Instructions for the task
Without its pictures, the listing below is to be transcribed exactly.
**** Dataset entries
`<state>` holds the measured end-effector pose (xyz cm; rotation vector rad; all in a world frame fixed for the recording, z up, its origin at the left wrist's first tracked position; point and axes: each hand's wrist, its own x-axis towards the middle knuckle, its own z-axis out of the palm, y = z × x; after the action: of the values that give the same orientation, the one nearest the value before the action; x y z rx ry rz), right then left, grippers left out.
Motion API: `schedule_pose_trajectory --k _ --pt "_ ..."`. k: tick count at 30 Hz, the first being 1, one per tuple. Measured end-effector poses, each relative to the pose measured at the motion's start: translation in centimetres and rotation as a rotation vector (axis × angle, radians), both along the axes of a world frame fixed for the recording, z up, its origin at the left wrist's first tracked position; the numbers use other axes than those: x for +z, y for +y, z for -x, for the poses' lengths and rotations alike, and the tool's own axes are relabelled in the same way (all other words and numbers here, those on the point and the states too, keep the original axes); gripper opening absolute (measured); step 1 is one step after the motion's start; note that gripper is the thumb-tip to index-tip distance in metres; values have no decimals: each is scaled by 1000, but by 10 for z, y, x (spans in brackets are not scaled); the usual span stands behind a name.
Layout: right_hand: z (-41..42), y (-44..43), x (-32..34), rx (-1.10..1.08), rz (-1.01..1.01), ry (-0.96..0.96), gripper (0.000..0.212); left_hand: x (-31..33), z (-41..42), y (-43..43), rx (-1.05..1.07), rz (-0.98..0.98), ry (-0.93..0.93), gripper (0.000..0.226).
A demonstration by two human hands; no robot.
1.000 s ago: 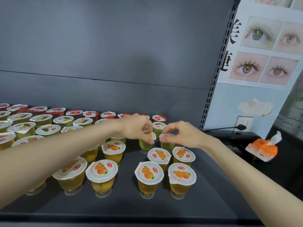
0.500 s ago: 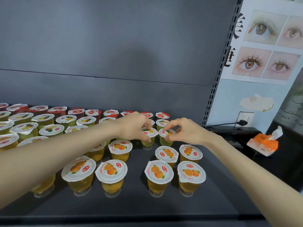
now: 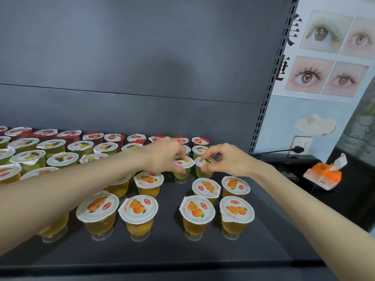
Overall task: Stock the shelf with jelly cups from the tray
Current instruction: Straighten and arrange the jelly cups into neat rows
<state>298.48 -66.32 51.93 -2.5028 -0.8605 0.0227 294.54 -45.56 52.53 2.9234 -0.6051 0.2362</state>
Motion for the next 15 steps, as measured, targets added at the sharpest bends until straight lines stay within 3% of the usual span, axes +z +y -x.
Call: schedule_pose_trajectory --k 15 --pt "1 -1 -2 9 12 -22 24 -1 3 -2 8 -58 -22 30"
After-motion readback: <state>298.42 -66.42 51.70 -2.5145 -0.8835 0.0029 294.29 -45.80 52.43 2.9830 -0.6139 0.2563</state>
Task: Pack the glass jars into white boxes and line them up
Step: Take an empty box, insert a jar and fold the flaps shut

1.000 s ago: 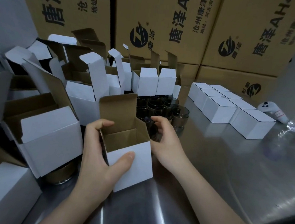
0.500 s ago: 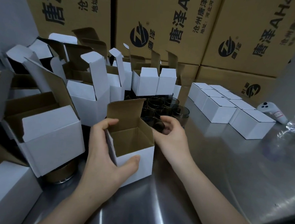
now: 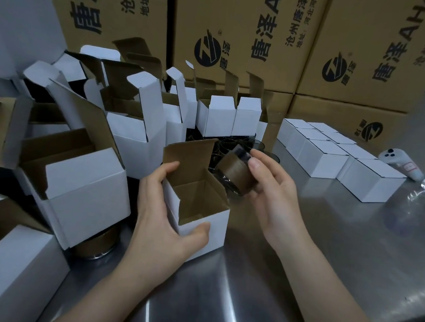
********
Answer section
`<state>` holds the measured end-effector pose (xyz cm; rotation vector rad; all in a world frame fixed for the recording, z up, its origin at the left wrist's first tracked position; point and axes: each hand's wrist, its own x-axis towards the middle knuckle, its own z-axis out of the palm, y = z × x; after the action: of the values that give the same orientation, the one nearest the value before the action; x y z rx ry rz), right then left, grippers left out.
Motion API: `schedule_pose_trajectory --k _ --pt "_ ..."`. k: tick count at 30 Hz, the first being 1, one per tuple. Measured end-effector poses, each relative to the pose measured at the motion's start: translation in centimetres and rotation as a rotation vector (axis × angle, radians), both along the axes of a world frame fixed for the recording, z up, its origin at the left wrist's first tracked position; the numbers use other axes than those: x for +z, y for +y, z for -x, for the poses' lengths and rotations alike, and the tool's own axes are relabelled in the same way (all other words and numbers here, those on the point and the states too, keep the original axes); gripper opening absolute (measured); step 1 is one step after the motion's start; note that gripper is the thumb-tip to index-tip distance in metres; values have no decimals: each is scaled by 1000, but by 10 for z, y, x (spans in brackets are not scaled); the usual span stands behind a name.
Layout: right_hand: z (-41..42), y (-44..43), x (-32..34), rx (-1.10..1.08), rz (-1.01..1.01), ry (-0.96..0.96), gripper (0.000..0.212); left_hand: x (-31..33), z (-41..42), y (-43..43), rx (-1.05..1.07), rz (-0.98..0.98), ry (-0.93..0.93), gripper (0.000..0.226).
A demonstration by two human hands; no robot.
1.000 s ago: 
0.500 s ago: 
now: 
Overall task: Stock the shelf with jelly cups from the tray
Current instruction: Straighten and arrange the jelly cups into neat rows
<state>298.48 -66.32 51.93 -2.5028 -0.8605 0.0227 294.54 -45.56 52.53 2.9234 -0.6051 0.2362</state>
Motion for the next 15 steps, as measured, targets added at the sharpest bends until straight lines stay within 3% of the usual span, axes +z +y -x.
Call: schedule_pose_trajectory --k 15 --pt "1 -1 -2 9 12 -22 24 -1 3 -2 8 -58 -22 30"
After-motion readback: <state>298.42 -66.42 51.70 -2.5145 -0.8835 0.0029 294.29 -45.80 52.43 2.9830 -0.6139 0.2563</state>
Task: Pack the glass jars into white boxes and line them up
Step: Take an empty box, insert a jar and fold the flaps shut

1.000 s ago: 
0.500 s ago: 
now: 

That completes the answer, and no more is expected.